Sep 14, 2009, 8:06 PM

Post #6 of 15 (9368 views)
Permalink
Re: Remove empty strings from list [In reply to]

Helvin wrote:
> Hi,
>
> Sorry I did not want to bother the group, but I really do not
> understand this seeming trivial problem.
> I am reading from a textfile, where each line has 2 values, with
> spaces before and between the values.
> I would like to read in these values, but of course, I don't want the
> whitespaces between them.
> I have looked at documentation, and how strings and lists work, but I
> cannot understand the behaviour of the following:
> line = f.readline()
> line = line.lstrip() # take away whitespace at the beginning of the
> readline.
> list = line.split(' ') # split the str line into a list
>
> # the list has empty strings in it, so now,
> remove these empty strings
> for item in list:
> if item is ' ':
> print 'discard these: ',item
> index = list.index(item)
> del list[index] # remove this item from the list
> else:
> print 'keep this: ',item
> The problem is, when my list is : ['44', '', '', '', '', '',
> '0.000000000\n']
> The output is:
> len of list: 7
> keep this: 44
> discard these:
> discard these:
> discard these:
> So finally the list is: ['44', '', '', '0.000000000\n']
> The code above removes all the empty strings in the middle, all except
> two. My code seems to miss two of the empty strings.
>
> Would you know why this is occuring?
>
> Regards,
> Helvin
>
>
(list already is a defined name, so you really should call it something
else.


As Chris says, you're modifying the list while you're iterating through
it, and that's undefined behavior. Why not do the following?

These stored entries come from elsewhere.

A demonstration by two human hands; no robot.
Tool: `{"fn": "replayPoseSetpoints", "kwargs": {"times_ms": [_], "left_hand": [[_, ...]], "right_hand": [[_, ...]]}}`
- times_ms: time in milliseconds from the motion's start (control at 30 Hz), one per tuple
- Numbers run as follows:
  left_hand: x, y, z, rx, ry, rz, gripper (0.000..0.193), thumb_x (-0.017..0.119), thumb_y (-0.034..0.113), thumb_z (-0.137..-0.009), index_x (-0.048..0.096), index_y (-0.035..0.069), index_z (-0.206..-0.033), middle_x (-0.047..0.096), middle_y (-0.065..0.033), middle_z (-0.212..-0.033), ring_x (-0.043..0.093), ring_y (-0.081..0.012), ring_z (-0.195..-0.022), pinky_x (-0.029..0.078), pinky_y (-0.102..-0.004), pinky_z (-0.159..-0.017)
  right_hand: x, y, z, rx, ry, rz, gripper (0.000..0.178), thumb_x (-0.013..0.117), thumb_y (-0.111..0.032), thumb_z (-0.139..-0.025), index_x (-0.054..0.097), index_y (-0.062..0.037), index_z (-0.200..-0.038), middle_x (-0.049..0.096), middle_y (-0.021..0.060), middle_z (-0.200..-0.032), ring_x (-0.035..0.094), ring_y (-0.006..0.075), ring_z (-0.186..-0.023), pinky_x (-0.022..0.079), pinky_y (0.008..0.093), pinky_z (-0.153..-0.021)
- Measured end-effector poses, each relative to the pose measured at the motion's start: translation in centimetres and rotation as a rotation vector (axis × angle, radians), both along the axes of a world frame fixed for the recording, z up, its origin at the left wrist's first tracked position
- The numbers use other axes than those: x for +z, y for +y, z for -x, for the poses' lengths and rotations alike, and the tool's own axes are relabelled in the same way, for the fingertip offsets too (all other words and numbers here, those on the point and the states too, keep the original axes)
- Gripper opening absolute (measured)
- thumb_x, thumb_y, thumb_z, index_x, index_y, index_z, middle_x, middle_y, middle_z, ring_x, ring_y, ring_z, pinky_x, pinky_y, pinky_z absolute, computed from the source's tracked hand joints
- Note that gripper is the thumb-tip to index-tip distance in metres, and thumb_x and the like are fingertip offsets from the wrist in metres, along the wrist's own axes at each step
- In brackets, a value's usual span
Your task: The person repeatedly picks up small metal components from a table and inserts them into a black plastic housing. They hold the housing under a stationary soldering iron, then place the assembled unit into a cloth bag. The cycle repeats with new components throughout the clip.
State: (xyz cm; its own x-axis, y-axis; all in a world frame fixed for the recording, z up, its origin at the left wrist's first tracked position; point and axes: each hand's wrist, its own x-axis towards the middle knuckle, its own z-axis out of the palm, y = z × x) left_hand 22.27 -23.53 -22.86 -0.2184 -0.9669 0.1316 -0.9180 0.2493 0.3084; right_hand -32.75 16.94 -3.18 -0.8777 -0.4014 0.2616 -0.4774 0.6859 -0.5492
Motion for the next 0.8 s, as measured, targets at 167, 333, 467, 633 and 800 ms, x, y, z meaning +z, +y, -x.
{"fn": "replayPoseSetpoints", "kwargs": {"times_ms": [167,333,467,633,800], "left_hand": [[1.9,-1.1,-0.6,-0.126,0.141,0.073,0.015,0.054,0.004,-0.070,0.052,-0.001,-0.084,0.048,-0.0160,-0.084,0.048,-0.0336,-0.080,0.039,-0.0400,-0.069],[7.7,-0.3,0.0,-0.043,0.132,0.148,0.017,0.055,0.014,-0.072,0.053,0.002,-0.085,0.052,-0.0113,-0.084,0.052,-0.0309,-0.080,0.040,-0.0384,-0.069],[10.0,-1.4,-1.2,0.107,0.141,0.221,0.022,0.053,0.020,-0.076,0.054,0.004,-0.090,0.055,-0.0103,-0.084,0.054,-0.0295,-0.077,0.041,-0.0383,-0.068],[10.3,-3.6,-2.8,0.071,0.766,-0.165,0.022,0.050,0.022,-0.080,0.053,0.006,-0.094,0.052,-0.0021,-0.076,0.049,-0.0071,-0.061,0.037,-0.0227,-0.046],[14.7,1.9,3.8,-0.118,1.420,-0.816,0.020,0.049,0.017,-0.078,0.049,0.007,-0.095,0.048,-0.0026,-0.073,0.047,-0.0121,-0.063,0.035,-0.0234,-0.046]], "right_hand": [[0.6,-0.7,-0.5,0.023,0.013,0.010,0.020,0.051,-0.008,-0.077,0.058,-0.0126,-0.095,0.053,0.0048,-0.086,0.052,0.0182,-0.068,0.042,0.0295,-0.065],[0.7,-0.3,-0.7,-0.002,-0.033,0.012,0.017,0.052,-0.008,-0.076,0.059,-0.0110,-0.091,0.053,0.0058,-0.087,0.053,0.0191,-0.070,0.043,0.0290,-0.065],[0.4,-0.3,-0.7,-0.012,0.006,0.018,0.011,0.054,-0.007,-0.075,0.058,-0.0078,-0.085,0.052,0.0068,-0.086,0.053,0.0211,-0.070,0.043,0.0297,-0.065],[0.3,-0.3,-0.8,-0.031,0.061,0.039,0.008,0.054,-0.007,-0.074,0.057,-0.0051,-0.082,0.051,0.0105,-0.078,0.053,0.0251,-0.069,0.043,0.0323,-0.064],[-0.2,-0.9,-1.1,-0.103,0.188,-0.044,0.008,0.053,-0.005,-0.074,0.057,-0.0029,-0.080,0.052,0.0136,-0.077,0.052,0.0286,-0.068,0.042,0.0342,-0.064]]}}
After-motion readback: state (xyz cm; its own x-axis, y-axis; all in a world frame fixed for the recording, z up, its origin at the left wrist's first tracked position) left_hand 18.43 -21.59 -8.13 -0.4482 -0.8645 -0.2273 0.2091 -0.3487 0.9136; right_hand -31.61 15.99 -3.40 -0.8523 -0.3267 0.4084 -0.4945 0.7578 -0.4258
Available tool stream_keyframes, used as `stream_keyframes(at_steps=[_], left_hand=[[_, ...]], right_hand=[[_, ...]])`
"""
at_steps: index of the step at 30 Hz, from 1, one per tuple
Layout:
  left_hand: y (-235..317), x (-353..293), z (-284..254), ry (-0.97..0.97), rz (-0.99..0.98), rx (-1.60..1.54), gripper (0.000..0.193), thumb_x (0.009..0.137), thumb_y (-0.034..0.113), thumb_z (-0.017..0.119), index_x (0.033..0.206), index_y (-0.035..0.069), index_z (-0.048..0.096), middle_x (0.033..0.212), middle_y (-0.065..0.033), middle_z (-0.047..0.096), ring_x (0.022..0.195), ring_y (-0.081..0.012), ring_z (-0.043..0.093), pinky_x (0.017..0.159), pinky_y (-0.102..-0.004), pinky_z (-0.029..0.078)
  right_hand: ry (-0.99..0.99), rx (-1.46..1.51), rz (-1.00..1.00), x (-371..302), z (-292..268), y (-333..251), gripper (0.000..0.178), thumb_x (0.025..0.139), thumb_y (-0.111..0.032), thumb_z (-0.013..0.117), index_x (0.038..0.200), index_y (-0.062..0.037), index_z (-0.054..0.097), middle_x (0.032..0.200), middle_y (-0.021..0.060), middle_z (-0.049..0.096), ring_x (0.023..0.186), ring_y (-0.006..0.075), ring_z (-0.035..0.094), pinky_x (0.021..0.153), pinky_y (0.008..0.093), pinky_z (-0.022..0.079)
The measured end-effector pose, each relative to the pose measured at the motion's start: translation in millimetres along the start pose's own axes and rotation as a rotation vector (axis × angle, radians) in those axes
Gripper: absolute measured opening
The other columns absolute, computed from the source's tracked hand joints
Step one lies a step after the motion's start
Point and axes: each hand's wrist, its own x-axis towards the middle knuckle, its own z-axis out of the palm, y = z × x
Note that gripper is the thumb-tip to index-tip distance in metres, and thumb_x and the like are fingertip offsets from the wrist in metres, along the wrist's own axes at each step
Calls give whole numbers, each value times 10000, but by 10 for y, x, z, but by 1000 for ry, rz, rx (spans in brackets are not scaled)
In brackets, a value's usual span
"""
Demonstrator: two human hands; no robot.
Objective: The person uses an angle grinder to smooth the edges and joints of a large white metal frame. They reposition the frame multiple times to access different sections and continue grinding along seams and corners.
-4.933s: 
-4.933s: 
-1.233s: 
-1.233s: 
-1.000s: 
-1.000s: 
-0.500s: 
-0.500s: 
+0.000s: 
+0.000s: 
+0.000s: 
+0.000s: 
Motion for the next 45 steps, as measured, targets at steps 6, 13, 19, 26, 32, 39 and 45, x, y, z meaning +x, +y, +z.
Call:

mylist = line.strip().split(' ')
mylist = [item for item in mylist if item]

DaveA
--
http://mail.python.org/mailman/listinfo/python-list


gagsl-py2 at yahoo

Sep 14, 2009, 8:52 PM

Post #7 of 15 (9376 views)
Permalink
Re: Remove empty strings from list [In reply to]

En Mon, 14 Sep 2009 23:33:05 -0300, tec <technic.tec [at] gmail> escribió:

> or use filter
> list=filter(lambda x: len(x)>0, list)

For strings, len(x)>0 <=> len(x) <=> x, so the above statement is
equivalent to:

list=filter(lambda x: x, list)

which according to the documentation is the same as:

list=filter(None, list)

which is the fastest variant AFAIK.

(Of course, it's even better to use the right split() call so there is no
empty strings to filter out in the first place)

--
Gabriel Genellina

--
http://mail.python.org/mailman/listinfo/python-list


steven at REMOVE

Sep 14, 2009, 8:58 PM

Post #8 of 15 (9372 views)
Permalink
Re: Remove empty strings from list [In reply to]

On Mon, 14 Sep 2009 18:55:13 -0700, Chris Rebert wrote:

> On Mon, Sep 14, 2009 at 6:49 PM, Helvin <helvinlui [at] gmail> wrote:
...
> > I have looked at documentation, and how strings and lists work, but I
> > cannot understand the behaviour of the following:
...
> >                        for item in list:
> >                                if item is ' ':
> >                                        print 'discard these: ',item
> >                                        index = list.index(item)
> >                                        del list[index]

...

> Moral: Don't modify a list while iterating over it. Use the loop to
> create a separate, new list from the old one instead.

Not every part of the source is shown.